Oh, it applies. It's sometimes overlooked, but it applies. 

In the case of multifamily residential, you do "cold sequence metering" if you have more than 6 units on a service drop. That's a disconnect in the service drop or lateral before you feed the meter stack.

In the case of strip malls and similar large occupancies... it might appear that they have more than 6 disconnecting means or groups of disconnecting means all over the place... until you look harder. Very often they'll have a little bit of customer owned outdoor switchgear in the primary feeding customer owned padmount transformers dotted around the facility. In the case of industrial facilities, they will often have a similar setup as I just described, or they'll have a customer owned ground operated air switch. 

In some cases, what might appear to be one building is actually deemed several building that are just connected, with firewalls in between. In this case, they can have one set of 6 disco's per "building".


----------



## Achilles (Sep 11, 2014)

Fire walls separating "buildings" was my point of confusion. Thank You


----------



## MDShunk (Jan 7, 2007)

Achilles said:


> Fire walls separating "buildings" was my point of confusion. Thank You


That's a weird situation that is sometimes tough to get approved. Generally involves the cooperation of your engineer, the building inspector and/or planning and zoning official, and the power company.


----------



## don_resqcapt19 (Jul 18, 2010)

Achilles said:


> ...
> My first question is does a residential meter bank exceeding six meters require a main disconnect?


Only if there are disconnects at the meters for each apartment. If there are no disconnects at the meters, there is no limit on the number of meters in a group. 


> Strip malls exceed 6 disconnects on the building, and they may be ungrouped.


If the disconnects are not grouped, then you are permitted to have up to six means of disconnect for each set of service entrance conductors. Each occupancy would have its own set of service entrance conductors.


> Electrical Rooms feeding strip malls also often have more then six disconnects grouped in the same room.


That is likely to be a violation, however the term "grouped" is not defined. How far apart to the disconnects have to be before they are no longer "grouped"?


> It's been explained to me before the six disconnect rule does not apply in strip mall example because they are separate services.
> 
> Any assistance/clarification is appreciated. Thank you


This issue is not as clear cut as many think it is. 
Around here a strip mall will often have all of the meters at a single location, but not have any disconnects at that location. The service entrance conductors are run from the meters to each occupancy and the "service" disconnect(s) are in the occupancy.


----------



## Achilles (Sep 11, 2014)

Doing some further reading of the beginning of article 230. 

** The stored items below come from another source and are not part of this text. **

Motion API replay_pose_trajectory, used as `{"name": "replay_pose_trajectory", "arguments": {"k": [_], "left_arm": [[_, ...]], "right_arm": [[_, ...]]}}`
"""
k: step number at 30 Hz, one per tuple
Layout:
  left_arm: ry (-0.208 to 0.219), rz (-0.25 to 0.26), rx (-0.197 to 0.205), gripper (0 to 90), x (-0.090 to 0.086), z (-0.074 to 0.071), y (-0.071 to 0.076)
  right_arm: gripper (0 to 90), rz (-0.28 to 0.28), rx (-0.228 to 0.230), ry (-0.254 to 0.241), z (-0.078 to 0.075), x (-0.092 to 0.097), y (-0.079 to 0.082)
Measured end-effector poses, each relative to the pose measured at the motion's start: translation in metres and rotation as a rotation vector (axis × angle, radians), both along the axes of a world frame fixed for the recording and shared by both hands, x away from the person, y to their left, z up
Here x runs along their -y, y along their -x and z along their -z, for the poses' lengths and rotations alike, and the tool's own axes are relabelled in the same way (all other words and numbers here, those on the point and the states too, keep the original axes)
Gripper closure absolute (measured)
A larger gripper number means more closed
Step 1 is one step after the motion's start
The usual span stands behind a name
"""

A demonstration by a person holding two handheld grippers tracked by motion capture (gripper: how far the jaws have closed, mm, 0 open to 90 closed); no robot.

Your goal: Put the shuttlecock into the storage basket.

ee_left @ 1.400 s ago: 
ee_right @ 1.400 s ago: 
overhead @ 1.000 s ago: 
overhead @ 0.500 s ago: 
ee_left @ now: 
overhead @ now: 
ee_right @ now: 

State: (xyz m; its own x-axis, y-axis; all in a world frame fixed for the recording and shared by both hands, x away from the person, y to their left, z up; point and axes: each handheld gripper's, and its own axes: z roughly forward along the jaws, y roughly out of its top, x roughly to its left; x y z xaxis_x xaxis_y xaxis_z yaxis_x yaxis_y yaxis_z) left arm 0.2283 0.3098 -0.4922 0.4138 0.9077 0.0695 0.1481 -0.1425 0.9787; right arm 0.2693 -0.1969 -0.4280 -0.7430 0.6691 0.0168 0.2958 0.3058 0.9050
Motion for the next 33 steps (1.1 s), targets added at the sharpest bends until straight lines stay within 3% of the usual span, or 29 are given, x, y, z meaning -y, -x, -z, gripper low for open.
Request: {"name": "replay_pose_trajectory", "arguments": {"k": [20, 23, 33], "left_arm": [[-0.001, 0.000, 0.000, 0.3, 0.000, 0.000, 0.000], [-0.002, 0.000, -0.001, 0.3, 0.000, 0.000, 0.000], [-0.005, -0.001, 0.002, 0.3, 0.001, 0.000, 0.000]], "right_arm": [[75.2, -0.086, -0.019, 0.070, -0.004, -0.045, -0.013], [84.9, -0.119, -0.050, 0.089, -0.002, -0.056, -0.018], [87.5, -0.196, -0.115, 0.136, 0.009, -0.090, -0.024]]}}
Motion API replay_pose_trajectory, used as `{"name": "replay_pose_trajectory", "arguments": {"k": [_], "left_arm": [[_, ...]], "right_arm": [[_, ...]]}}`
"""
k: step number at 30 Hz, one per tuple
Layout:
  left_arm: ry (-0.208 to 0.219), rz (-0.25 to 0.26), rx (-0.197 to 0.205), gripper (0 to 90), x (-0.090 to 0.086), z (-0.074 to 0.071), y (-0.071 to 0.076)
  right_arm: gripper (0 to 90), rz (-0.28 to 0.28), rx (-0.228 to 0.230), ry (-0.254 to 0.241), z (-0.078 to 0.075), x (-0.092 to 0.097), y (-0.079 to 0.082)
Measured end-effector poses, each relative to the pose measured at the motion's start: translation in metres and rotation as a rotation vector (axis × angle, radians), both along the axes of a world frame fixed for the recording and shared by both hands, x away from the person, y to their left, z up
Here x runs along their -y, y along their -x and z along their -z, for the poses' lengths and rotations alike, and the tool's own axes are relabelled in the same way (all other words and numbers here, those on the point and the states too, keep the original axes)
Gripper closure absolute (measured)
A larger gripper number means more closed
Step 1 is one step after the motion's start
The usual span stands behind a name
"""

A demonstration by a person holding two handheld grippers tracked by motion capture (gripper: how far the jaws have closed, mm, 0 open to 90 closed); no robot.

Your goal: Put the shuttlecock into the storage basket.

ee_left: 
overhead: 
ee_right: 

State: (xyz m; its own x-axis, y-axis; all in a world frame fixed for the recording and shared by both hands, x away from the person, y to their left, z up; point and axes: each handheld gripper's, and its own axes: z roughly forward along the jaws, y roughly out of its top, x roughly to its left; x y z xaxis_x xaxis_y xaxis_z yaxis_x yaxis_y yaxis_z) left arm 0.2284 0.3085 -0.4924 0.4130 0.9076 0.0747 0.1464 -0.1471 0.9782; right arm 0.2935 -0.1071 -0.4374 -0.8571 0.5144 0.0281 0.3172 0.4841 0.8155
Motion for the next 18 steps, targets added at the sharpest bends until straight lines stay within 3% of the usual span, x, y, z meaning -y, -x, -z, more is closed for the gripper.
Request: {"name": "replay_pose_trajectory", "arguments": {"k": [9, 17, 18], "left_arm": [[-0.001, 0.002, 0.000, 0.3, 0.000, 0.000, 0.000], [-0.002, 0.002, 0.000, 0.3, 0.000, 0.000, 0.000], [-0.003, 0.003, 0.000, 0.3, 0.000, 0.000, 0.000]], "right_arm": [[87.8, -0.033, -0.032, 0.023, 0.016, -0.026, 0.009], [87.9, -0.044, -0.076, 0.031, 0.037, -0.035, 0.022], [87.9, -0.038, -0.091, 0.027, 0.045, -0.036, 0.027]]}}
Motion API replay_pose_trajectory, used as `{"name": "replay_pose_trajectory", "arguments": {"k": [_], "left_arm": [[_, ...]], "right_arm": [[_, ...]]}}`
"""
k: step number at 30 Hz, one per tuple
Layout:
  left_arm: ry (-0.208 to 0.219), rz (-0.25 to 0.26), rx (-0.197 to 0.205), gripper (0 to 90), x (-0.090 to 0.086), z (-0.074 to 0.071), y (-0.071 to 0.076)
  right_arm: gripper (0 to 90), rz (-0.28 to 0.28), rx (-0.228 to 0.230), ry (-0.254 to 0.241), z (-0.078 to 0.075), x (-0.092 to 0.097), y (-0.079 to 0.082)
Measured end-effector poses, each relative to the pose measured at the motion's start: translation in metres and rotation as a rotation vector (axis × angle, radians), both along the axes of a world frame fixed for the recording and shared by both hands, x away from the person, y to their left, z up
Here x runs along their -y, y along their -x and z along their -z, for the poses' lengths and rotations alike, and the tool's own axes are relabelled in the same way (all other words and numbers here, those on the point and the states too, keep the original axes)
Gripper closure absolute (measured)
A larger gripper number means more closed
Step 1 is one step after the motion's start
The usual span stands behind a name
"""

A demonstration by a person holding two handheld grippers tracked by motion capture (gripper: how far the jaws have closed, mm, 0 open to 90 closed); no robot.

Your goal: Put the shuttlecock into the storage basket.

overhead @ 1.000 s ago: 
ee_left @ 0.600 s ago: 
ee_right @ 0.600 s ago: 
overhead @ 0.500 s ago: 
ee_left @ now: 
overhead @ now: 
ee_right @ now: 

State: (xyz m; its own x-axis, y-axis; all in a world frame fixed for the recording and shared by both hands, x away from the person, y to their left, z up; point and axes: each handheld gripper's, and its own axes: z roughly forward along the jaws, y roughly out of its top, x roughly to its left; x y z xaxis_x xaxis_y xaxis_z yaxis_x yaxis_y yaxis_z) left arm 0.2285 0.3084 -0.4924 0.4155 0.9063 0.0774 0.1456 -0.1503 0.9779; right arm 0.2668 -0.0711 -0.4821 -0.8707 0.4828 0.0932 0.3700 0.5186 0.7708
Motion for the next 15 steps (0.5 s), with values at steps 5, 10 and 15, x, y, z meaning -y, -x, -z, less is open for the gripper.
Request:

230.2 Number of Services (Relevant exceptions below)

230.2(B)(1) Multiple occupancy buildings where there is not available space for service equipment accessible to all occupants
----This explains the multiple services at a strip mall----

230.2(C)(3) By special permission
----This explains the multiple services in a meter room at a strip mall----

It seems a residential meter bank over (6) requires a main disconnect.

Part of my confusion was in my misinterpretation of the definition of "service". Service being the feed from the utility company before the meter, not after.


----------



## don_resqcapt19 (Jul 18, 2010)

For most multi-occupancy buildings you need to be looking at 230.40. There is only one service with a set of service entrance conductors for each occupancy (meter).

The question of a main disconnect for more than six meters really hinges on where the disconnects for each set of service entrance conductors are located. If you have more than six meters in a single location and the disconnects are at the meters, you would trigger the need for a main disconnect. 
If you have more than six meters in a single location, but the service disconnects are located in each occupancy (not physically at the meter) a main is not required.


----------